__ABOUT THIS EXERCISE__
Please print exactly the lines running from the one that contains "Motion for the" to the end of the data, with both lines included.

__DATA SECTION__
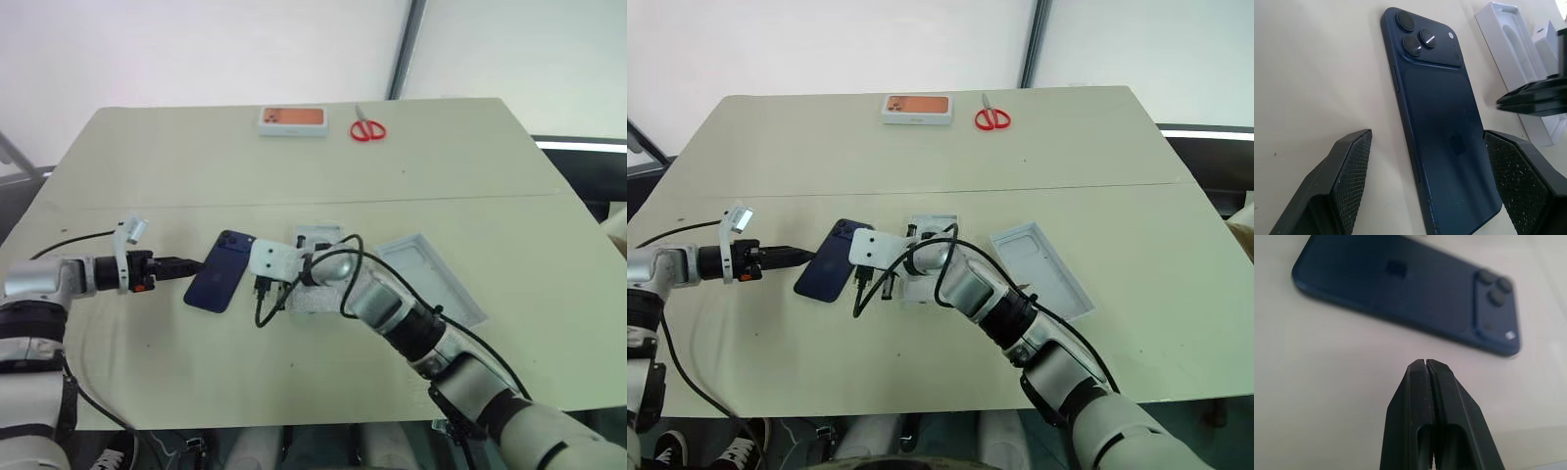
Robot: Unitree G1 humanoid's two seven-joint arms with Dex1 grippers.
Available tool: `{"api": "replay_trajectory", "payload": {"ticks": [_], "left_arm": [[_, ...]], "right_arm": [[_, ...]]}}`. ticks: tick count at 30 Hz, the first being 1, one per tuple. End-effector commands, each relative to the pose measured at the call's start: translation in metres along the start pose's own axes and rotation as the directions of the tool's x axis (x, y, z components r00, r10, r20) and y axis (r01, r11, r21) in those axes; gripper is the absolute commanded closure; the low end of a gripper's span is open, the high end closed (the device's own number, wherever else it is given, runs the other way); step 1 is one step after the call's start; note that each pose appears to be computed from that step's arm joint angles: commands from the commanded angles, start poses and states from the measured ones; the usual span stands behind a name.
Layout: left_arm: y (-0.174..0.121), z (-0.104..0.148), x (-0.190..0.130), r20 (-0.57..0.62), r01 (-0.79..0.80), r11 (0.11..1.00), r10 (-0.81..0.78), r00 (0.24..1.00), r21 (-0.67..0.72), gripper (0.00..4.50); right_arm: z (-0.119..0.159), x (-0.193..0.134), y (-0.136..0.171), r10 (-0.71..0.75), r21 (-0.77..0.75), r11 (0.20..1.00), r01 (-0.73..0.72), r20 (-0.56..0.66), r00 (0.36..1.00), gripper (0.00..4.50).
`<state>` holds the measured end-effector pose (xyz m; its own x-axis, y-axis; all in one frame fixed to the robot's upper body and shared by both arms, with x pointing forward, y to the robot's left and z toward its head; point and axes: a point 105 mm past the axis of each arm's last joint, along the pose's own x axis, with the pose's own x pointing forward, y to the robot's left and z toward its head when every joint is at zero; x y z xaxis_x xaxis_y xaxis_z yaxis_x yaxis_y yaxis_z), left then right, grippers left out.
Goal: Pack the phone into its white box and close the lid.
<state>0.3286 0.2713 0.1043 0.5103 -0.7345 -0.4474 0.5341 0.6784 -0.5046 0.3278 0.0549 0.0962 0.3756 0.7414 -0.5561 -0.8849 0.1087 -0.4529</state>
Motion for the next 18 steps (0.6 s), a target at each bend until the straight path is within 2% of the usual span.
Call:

__RESULT FOR THIS TASK__
Motion for the next 18 steps (0.6 s), a target at each bend until the straight path is within 2% of the usual span.
Call:

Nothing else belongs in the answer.